### [Exercise goal]
Count the lines of data below that include "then". Provide only the number.

### [Recorded information]
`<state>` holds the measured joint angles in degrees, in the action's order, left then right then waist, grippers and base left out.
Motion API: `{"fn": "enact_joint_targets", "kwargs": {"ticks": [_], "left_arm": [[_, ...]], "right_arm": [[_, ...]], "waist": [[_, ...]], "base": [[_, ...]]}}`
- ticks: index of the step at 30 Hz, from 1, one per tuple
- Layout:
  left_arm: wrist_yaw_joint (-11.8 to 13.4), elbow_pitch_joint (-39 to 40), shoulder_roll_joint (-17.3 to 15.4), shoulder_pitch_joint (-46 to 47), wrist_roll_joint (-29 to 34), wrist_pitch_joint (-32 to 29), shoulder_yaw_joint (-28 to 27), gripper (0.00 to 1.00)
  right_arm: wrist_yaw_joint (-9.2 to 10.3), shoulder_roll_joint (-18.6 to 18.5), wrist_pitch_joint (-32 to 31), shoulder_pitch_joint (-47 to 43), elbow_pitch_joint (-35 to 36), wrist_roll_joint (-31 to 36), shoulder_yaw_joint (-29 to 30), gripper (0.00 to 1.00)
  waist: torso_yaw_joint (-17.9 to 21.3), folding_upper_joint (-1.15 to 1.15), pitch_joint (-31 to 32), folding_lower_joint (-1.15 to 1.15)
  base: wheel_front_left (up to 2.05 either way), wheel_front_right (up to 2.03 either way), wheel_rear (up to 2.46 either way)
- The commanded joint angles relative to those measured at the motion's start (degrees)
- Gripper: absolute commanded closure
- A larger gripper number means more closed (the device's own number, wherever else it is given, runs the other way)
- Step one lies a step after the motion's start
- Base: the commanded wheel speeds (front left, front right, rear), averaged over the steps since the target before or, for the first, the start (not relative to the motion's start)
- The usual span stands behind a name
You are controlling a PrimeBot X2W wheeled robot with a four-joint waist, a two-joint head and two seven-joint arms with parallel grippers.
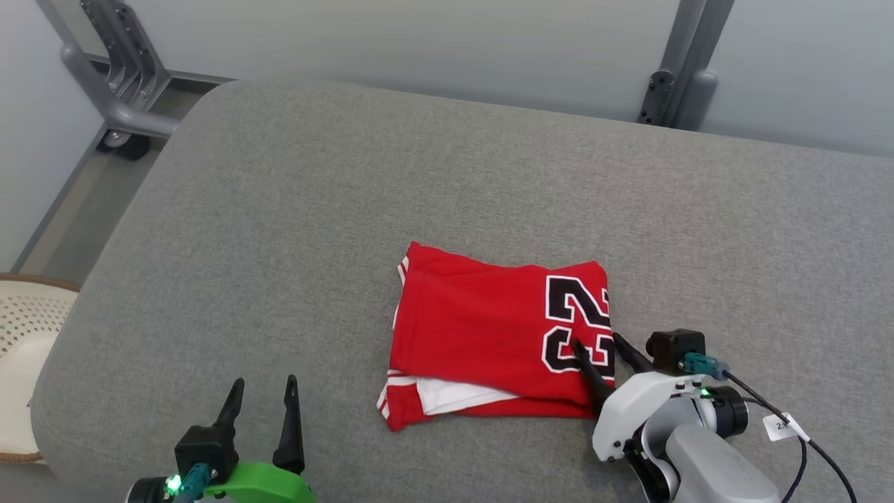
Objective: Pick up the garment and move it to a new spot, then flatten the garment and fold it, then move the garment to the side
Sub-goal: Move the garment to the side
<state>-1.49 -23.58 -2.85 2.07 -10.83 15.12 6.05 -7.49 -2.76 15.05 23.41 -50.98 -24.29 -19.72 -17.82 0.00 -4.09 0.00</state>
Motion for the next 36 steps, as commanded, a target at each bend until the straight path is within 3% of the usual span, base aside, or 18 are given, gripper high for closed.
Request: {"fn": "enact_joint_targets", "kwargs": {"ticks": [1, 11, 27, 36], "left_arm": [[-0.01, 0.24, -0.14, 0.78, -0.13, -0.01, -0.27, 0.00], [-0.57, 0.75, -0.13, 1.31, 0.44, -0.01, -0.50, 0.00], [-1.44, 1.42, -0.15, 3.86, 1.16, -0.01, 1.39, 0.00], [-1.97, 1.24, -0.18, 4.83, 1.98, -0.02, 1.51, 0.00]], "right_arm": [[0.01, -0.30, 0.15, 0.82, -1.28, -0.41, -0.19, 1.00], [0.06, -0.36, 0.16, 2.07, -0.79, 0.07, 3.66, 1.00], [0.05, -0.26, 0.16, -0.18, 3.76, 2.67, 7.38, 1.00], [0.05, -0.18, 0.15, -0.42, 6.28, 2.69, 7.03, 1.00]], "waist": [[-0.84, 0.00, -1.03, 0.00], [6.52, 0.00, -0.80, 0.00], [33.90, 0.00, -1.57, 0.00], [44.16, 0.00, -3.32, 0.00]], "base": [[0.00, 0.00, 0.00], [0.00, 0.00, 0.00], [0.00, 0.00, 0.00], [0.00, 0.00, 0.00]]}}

### [Problem solution]
2